Organic and inorganic nitrates


Nitric oxid (NO) is an important signaling molecule that play a key role in several physiological processes, particularly in regulation of cardiovascular and metabolic functions. NO acts on several targets including the smooth muscle of blood vessels, cardiac and skeletal muscle, platelets and mitochondria. The beneficial effects of NO include the endothelial integrity, the maintenance of vascular tone and the regulation of blood pressure. These evidences suggesting a protection role against cardiovascular diseases (CVD), in particular against ischemia–reperfusion injury. Moreover, Nitric oxide increases mitochondrial efficiency and skeletal muscle contractility [1].

NO is endogenously produced by enzyme called NO synthase (NOS); in particular, endothelial NOS (eNOS) isoform has a central role in maintenance of endothelial homoeostasis. NO bioavailability decreases when oxidative stress, insufficient amounts of substrate or cofactors or hypoxia reduce eNOS activity; in particular, the activity of eNOS could be impaired by 50% in adults. The reduction in NOS activity can lead to the development of CVD [2].

However, a recently discovered pathway involves inorganic nitrates and nitrites as a precursor of NO. These anions are generated by oxidation of endogenous NOS-derived NO, but they can also be assumed from exogenous sources. This nitrate-nitrite-NO pathway act independently from NOS and it is enhanced in hypoxic condition. This pathway generates NO-like effects in the cardiovascular system; moreover, the half-life of NO is less than a second, but the nitrate-nitrite-NO pathway can act like a storage of NO [1], [2].

Organic or inorganic nitrates?

The exogenous nitrates can be organic, which are synthetic compounds, or inorganic, which are naturally present in plant, especially green leafy vegetables and beetroot [3].

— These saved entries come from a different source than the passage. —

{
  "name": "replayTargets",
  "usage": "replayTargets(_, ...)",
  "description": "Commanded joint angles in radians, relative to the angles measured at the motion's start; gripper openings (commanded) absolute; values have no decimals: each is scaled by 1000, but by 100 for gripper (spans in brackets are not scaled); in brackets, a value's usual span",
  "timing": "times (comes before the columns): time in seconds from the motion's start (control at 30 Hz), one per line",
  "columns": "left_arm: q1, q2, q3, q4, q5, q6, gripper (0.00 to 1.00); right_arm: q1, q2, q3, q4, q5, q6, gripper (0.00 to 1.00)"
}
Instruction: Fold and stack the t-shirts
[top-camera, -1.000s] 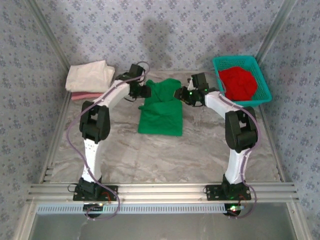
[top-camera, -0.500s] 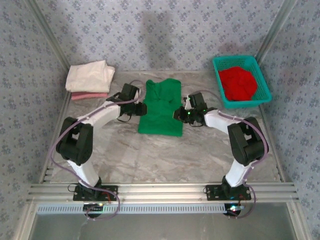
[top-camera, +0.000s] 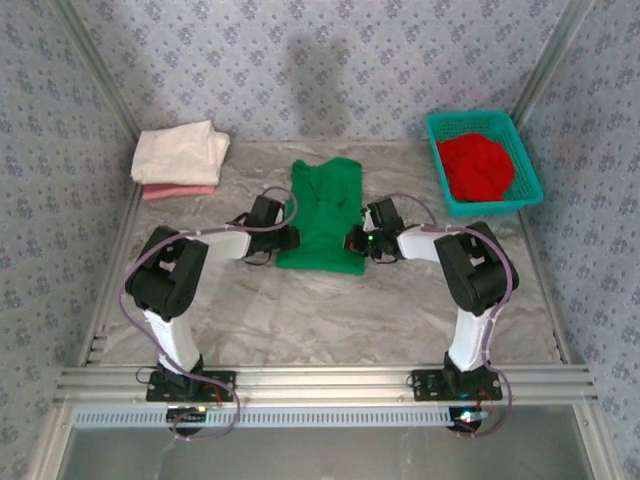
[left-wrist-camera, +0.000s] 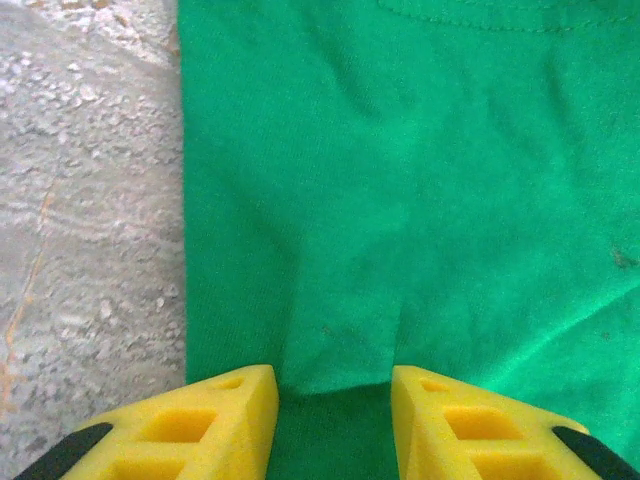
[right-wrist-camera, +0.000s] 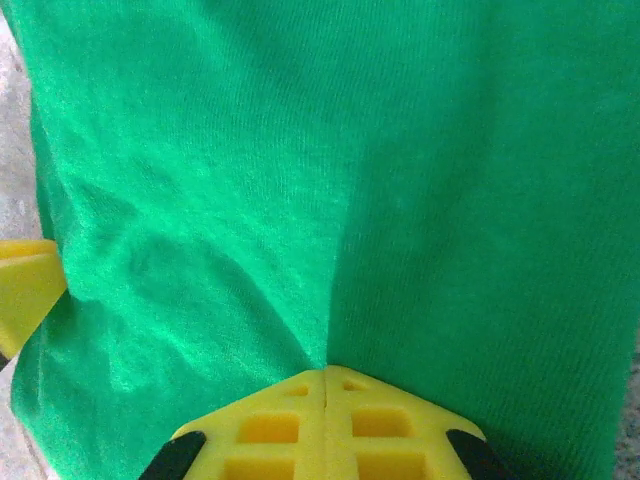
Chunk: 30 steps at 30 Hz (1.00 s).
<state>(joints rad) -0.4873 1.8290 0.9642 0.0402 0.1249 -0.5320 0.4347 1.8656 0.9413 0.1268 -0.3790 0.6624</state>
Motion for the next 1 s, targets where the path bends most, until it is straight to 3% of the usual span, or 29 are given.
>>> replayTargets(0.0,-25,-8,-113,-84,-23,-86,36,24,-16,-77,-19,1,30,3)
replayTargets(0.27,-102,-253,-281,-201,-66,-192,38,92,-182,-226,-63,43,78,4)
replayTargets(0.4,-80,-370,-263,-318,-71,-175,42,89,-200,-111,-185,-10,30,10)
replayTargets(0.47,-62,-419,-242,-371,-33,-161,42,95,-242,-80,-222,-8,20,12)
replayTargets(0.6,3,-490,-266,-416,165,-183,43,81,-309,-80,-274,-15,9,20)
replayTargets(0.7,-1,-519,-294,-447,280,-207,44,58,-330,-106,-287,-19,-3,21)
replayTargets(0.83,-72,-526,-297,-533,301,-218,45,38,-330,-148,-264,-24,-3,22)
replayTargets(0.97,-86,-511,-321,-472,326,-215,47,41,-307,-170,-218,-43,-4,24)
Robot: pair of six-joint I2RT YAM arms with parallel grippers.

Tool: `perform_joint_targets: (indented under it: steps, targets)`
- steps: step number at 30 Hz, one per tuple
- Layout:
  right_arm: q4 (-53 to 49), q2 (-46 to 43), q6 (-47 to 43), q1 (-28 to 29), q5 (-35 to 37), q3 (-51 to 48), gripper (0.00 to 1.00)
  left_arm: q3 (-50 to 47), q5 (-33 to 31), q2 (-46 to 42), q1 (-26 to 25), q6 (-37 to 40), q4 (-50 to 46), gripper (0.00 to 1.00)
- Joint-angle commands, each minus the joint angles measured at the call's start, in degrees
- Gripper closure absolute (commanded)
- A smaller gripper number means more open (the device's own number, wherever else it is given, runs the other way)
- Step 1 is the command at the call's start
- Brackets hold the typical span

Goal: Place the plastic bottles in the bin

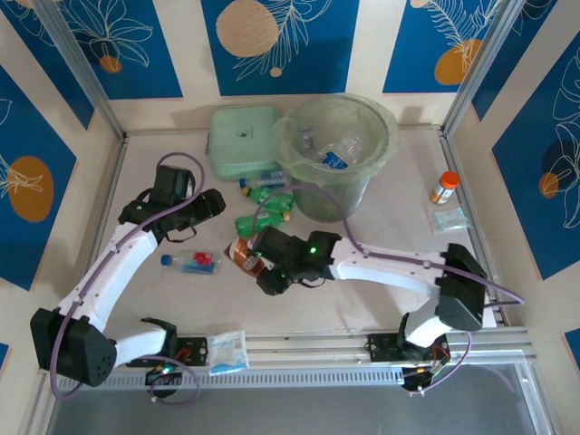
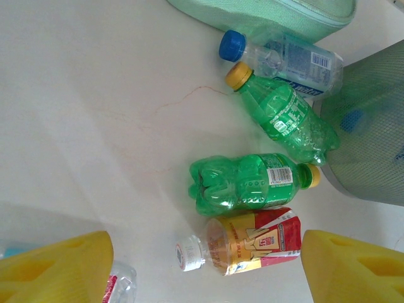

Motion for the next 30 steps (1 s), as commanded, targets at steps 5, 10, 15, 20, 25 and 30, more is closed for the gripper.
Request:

Organic nitrates are traditionally used for the treatment of CVD despite their poor bioavailability due to extensive first pass metabolism. In contrast, bioavailability of inorganic nitrates is high when administered orally, because these compounds avoid first pass metabolism and they can be recycled back in salivary glands, where nitrates are reduced to nitrites by the action of commensal bacteria presents on the back of the tongue. The swallowed nitrites are rapidly absorbed (bioavailability 95-98%), develop to nitrous acid in the stomach and then decompose to produce NO [3].

Although organic nitrates are potent vasorelaxant drugs, their chronic administration are limited by the development of tolerance and endothelial injury. Tolerance has not been reported with inorganic nitrate supplementation and they show important cytoprotective effects against ischaemia–reperfusion injury [3].

Betalyn® is the standardized extract obtained from the Italian red beetroot (Beta Vulgaris, var. rubra) a vegetable naturally rich of several compounds. Red Beetroot is known to have anti-inflammatory, anti-hypertensive and antioxidant properties. Recently, utilization of beetroot as a source of bioactive compounds for disease prevention and health promotion has been widely recommended [4]. Betalyn® extract is standardized to Betaine, Betalains and Inorganic Nitrates.



[1] S. A. Omar, A. J. Webb, J. O. Lundberg, and E. Weitzberg, “Therapeutic effects of inorganic nitrate and nitrite in cardiovascular and metabolic diseases,” J. Intern. Med., vol. 279, no. 4, pp. 315–336, 2016, doi: 10.1111/joim.12441.
[2] J. L. Ivy, “Inorganic Nitrate Supplementation for Cardiovascular Health,” vol. 15, no. 3, 2019.
[3] S. A. Omar, E. Artime, and A. J. Webb, “A comparison of organic and inorganic nitrates/nitrites,” Nitric Oxide - Biol. Chem., vol. 26, no. 4, pp. 229–240, 2012, doi: 10.1016/j.niox.2012.03.008.
[4] N. Chhikara, K. Kushwaha, P. Sharma, Y. Gat, and A. Panghal, “Bioactive compounds of beetroot and utilization in food processing industry: A critical review,” Food Chem., vol. 272, no. February 2018, pp. 192–200, 2019, doi: 10.1016/j.foodchem.2018.08.022.